I'm analysing a column with words in my most_used_words
dataframe. With 2180 words.
most_used_words
word times_used
<chr> <int>
1 people 70
2 news 69
3 fake 68
4 country 54
5 media 44
6 u.s 42
7 election 40
8 jobs 37
9 bad 36
10 democrats 35
# ... with 2,170 more rows
When I inner_join
with the AFINN lexicon only 364 of the 2180 words are scored. Is this because the words in the in the AFINN lexicon don't appear in my dataframe? I'm affraid if that's the case this may introduce bias in my analysis. Should I use a different lexicon? Is there something else that's happening?
library(tidytext)
library(tidyverse)
afinn <- get_sentiments("afinn")
most_used_words %>%
inner_join(afinn)
word times_used score
<chr> <int> <int>
1 fake 68 -3
2 bad 36 -3
3 win 24 4
4 failing 21 -2
5 hard 20 -1
6 united 19 1
7 illegal 17 -3
8 cuts 15 -1
9 badly 13 -3
10 strange 13 -1
# ... with 354 more rows
"Is this because the words in the in the AFINN lexicon don't appear in my dataframe?"
Yes.
An inner join will only return matching rows (words) from each data.frame.

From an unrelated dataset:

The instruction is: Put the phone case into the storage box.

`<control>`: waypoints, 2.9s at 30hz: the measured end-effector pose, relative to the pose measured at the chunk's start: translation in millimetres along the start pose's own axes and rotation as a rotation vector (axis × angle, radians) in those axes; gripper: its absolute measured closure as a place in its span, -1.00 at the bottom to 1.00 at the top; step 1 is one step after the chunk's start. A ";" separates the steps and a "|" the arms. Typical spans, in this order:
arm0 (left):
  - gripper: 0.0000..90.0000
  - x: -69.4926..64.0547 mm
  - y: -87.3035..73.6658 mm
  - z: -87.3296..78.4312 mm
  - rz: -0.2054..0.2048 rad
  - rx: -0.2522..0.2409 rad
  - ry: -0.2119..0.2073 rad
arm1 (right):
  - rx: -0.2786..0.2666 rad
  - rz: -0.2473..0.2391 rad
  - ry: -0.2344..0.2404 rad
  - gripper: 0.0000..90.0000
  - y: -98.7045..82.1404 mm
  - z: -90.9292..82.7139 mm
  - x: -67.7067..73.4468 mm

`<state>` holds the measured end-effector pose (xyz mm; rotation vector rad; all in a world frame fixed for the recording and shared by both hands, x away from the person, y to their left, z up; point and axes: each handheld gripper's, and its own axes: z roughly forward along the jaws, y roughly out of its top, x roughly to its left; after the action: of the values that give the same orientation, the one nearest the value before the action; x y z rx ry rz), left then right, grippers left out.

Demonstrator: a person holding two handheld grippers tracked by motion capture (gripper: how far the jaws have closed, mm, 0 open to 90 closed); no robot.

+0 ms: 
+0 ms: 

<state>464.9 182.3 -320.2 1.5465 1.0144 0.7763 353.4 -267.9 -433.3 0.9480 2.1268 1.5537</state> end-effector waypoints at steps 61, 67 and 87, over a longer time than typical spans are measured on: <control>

You can try a different lexicon, sure, but that might not help you with nouns. A noun identifies a person, animal, place, thing, or idea. In your example above, "u.s.", "people", "country", "news", "democrats" are all nouns that don't exist in afinn
. None of these have any sentiment without context. Welcome to the world of text analysis.
However, based on the output displayed from you analysis, I think you can conclude the sentiment of your column of words is overwhelmingly "negative". The word "fake" appears nearly twice as much as the next most used word, which is "bad".
If you had complete sentences, you can gain context by using the the sentimentr
r package. Check it out:
install.packages("sentimentr")
library(sentimentr)
?sentiment
It will take more work than what you've done here, and will produce richer results. But in the end, they will likely be the same. Good luck.